**Try it:**
What is needed is an exact reproduction of the listing, without its pictures.

*** Opening Source material ***

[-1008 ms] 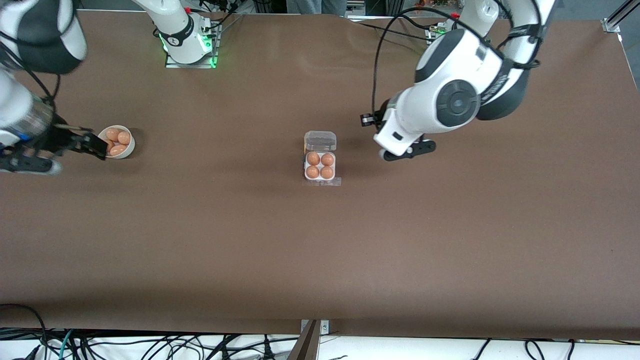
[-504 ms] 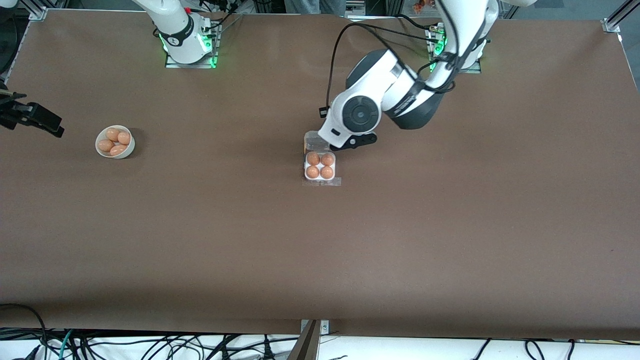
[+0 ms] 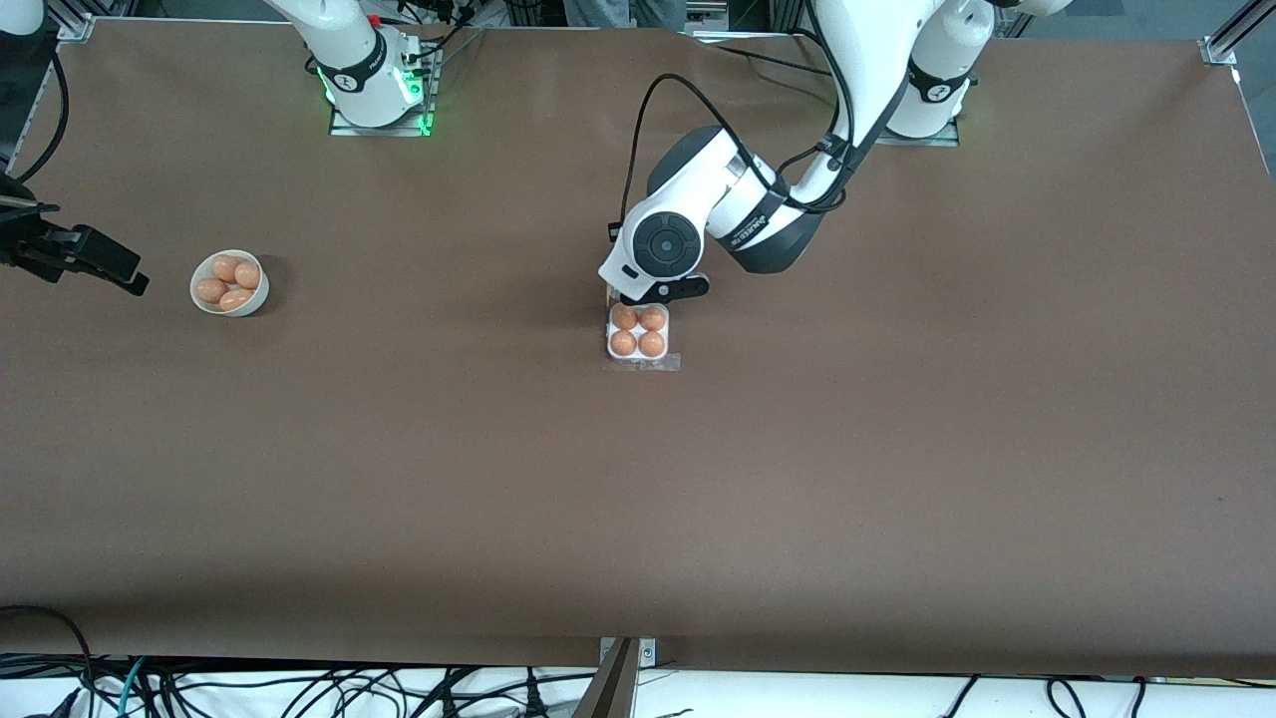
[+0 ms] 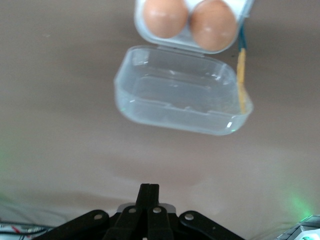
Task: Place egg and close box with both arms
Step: 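Bring the left gripper onto the open carton lid, then fold the lid down over the eggs and press it shut with the left gripper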
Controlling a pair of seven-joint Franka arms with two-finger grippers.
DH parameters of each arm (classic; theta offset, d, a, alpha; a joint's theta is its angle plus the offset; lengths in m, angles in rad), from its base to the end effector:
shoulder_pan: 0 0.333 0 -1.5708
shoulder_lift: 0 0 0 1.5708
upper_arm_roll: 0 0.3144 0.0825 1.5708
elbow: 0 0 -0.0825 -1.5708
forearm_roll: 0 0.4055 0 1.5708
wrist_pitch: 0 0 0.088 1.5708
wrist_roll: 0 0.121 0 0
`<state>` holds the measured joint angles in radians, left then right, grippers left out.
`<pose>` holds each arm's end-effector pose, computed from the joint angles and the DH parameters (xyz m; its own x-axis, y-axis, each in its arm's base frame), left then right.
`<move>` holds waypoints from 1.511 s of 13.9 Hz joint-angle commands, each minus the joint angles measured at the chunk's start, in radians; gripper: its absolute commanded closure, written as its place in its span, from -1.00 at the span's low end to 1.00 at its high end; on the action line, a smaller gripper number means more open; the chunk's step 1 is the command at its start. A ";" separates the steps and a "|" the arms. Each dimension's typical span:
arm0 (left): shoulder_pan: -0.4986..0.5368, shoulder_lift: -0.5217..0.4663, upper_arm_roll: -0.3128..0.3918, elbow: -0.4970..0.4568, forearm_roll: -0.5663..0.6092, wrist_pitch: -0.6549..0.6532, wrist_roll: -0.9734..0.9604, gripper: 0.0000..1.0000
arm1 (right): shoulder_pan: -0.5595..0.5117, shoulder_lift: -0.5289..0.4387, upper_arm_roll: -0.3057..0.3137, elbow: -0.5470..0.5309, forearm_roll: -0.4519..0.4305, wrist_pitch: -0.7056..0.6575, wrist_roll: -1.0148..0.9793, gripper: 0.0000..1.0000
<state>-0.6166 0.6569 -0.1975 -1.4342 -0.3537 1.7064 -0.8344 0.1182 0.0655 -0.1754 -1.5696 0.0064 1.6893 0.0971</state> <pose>0.4624 -0.5145 0.2737 0.8195 0.1281 -0.5585 0.1530 -0.9882 -0.0021 0.6063 -0.0309 0.5821 0.9866 -0.1534 0.0554 -0.1536 -0.9881 -0.0003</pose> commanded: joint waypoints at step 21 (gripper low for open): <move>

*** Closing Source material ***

**Exercise response:**
[-1008 ms] 
[-504 ms] 
[+0 ms] 
[+0 ms] 
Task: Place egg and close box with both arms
Step: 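Bring the left gripper onto the open carton lid, then fold the lid down over the eggs and press it shut with the left gripper
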Controlling a pair of seven-joint Franka arms with two-finger grippers.
DH parameters of each arm (classic; theta offset, d, a, alpha; a joint's theta is its angle plus the offset; lengths in m, angles in rad), from its base to the end effector:
shoulder_pan: 0 0.333 0 -1.5708
shoulder_lift: 0 0 0 1.5708
upper_arm_roll: 0 0.3144 0.0825 1.5708
elbow: 0 0 -0.0825 -1.5708
forearm_roll: 0 0.4055 0 1.5708
wrist_pitch: 0 0 0.088 1.5708
wrist_roll: 0 0.121 0 0
`<state>` holds the measured joint angles in radians, left then right, grippers left out.
`<pose>` holds each arm's end-effector pose, computed from the joint angles and the DH parameters (xyz m; its own x-axis, y-axis, each in its arm's base frame), left then right.
`<move>` holds waypoints from 1.511 s of 13.9 Hz joint-angle commands, each minus the joint angles measured at the chunk's start, in radians; gripper: its absolute commanded closure, written as its place in its span, from -1.00 at the span's low end to 1.00 at its high end; on the action line, a smaller gripper number means more open; the chunk's step 1 is the command at its start. A ";" separates the steps and a "|" the arms. Each dimension's typical span:
arm0 (left): shoulder_pan: -0.4986..0.5368, shoulder_lift: -0.5217..0.4663, upper_arm_roll: -0.3128..0.3918, elbow: -0.4970..0.4568, forearm_roll: -0.5663..0.6092, wrist_pitch: -0.6549..0.6532, wrist_roll: -0.9734..0.9604, gripper: 0.0000..1.0000
arm1 (right): shoulder_pan: -0.5595..0.5117, shoulder_lift: -0.5289..0.4387, upper_arm_roll: -0.3057..0.3137, elbow: -0.5470..0.5309, forearm_roll: -0.4519..0.4305, wrist_pitch: -0.7056..0.6575, wrist_roll: -1.0148..0.9793, gripper: 0.0000..1.0000
<state>-0.6166 0.6569 -0.1975 -1.4342 -0.3537 1.7064 -0.8344 0.1182 0.0655 -0.1754 -1.5696 0.0064 1.6893 0.0971</state> <pose>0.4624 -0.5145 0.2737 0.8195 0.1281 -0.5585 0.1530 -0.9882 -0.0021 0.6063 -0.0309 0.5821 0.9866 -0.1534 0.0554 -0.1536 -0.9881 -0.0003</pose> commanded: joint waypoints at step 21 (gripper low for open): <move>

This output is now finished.